Swisscom's mainframe exit marks path to the end of an era

The Swiss telco has become the first company to follow route to ending a dependency on 'big iron'

An old conundrum of the IT industry is that the pace of change can be slow for an area that is so often described as fast-moving and dynamic. Nowhere is this clearer than in the field of IBM mainframe computing where a model dating back to the middle of the 20th century has persisted despite sky-high costs, mounting administration concerns and a crippling lack of flexibility. But now the mainframe's tenacious grip on corporate IT may, finally, be weakening.

There have been many attempts to wrestle away enterprise dependence on mainframes such as Micro Focus's application migration software but one of the most ambitious and holistic efforts comes from a Swiss-headquartered startup called LzLabs.

Eight years old, LzLabs calls its proposition the Software-Defined Mainframe, taking critical applications and running them on Linux or Microsoft Azure cloud servers without adapting or recompiling application program code. The technology behind this requires a rare mix of understanding of the deep and sometimes arcane workings of mainframe software but a concomitant challenge lies in persuading customers to be pioneers. After all, nobody wants to lose their essential payroll, billing, online and batch processing operations or other mainframe and dependent services. That means there is a lot of analysis, testing and preparation to be done before becoming an ex-mainframe IT shop.

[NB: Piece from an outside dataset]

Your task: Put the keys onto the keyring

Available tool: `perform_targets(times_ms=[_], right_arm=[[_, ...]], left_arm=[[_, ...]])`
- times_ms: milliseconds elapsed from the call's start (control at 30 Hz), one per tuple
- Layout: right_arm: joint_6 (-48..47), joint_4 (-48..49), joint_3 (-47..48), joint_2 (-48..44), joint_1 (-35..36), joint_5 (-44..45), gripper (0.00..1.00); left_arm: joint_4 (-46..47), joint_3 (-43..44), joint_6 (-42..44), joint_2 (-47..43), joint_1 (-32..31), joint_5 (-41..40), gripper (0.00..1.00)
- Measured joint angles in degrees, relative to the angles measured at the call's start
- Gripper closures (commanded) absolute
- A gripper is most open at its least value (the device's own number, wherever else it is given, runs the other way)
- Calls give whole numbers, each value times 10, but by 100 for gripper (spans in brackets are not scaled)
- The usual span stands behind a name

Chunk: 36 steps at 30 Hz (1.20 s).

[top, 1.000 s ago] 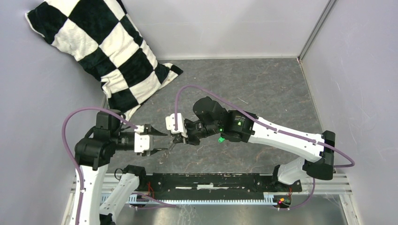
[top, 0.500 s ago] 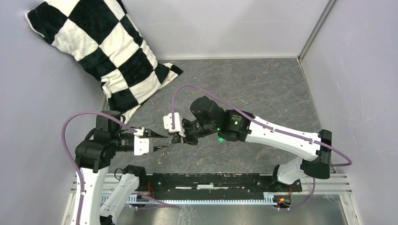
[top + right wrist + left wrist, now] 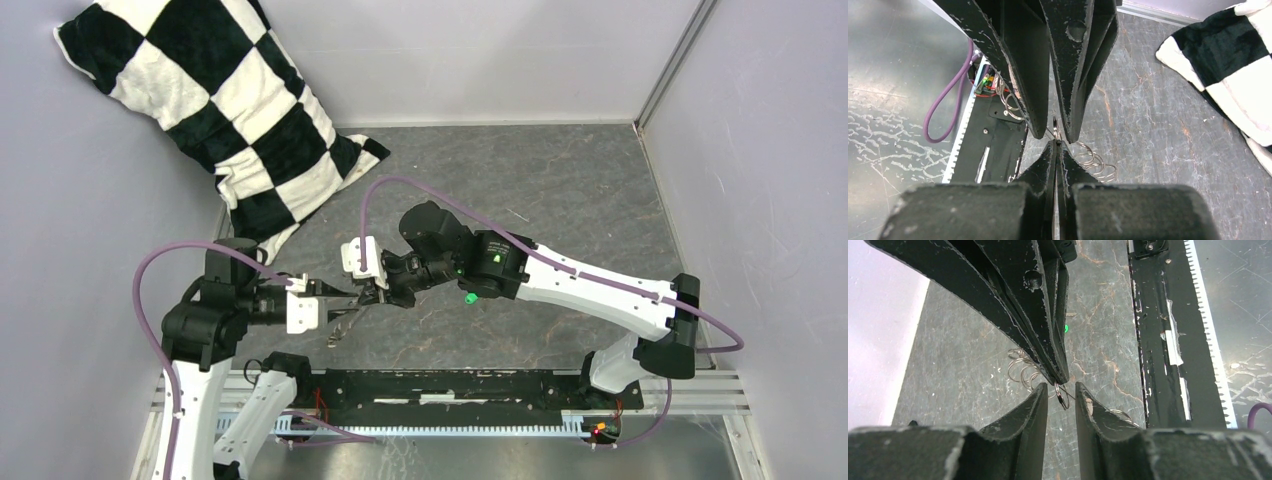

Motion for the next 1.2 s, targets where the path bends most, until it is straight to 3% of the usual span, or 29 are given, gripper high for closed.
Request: perform_targets(times_ms=[100,267,333,500,800,1000,1200], right_arm=[[0,0,0,0,0,-1,99],[-2,-3,0,0,0,-2,99],[-3,-3,-1,0,0,-2,99],[-5,-3,-1,-2,1,-7,99],[-7,-3,-1,-3,3,-16,99],[-7,-4,-1,-3,3,-16,99],[-7,-5,-1,-3,3,-15,99]], left_arm=[[2,-1,0,-3,0,-1,76],[2,0,0,-4,0,-9,78],[2,0,0,-4,0,-10,76],[2,17,-3,1,0,-9,61],[11,41,-50,9,0,4,61],[-37,54,-24,19,0,0,66],[-79,65,11,39,0,-13,78]])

So, it was something of a milestone when LzLabs finally announced its first customer in production last month… and that customer is Swisscom.  The telecoms firm with roots going back to the 1850s has effectively moved its entire mainframe apps workload to cloud-based Red Hat Enterprise Linux x86 servers, liberating it from the boat anchor of mainframe and software licensing charges. It is also a double win in that Swisscom will not only deploy LzLabs internally but also resell it on its private cloud as a 'mainframe-as-service' offering to banks, insurers and others.

The project dates back to 2015 when Swisscom was looking at cost-saving possibilities and attention turned to the large line item relating to running costs for two IBM z12 hosts.

"We were looking at opportunities because it's a good system but it's expensive," says Markus Tschumper, Swisscom head of general IT services. "We made a business case and I can't talk about concrete numbers, but we will save 50 per cent of the costs."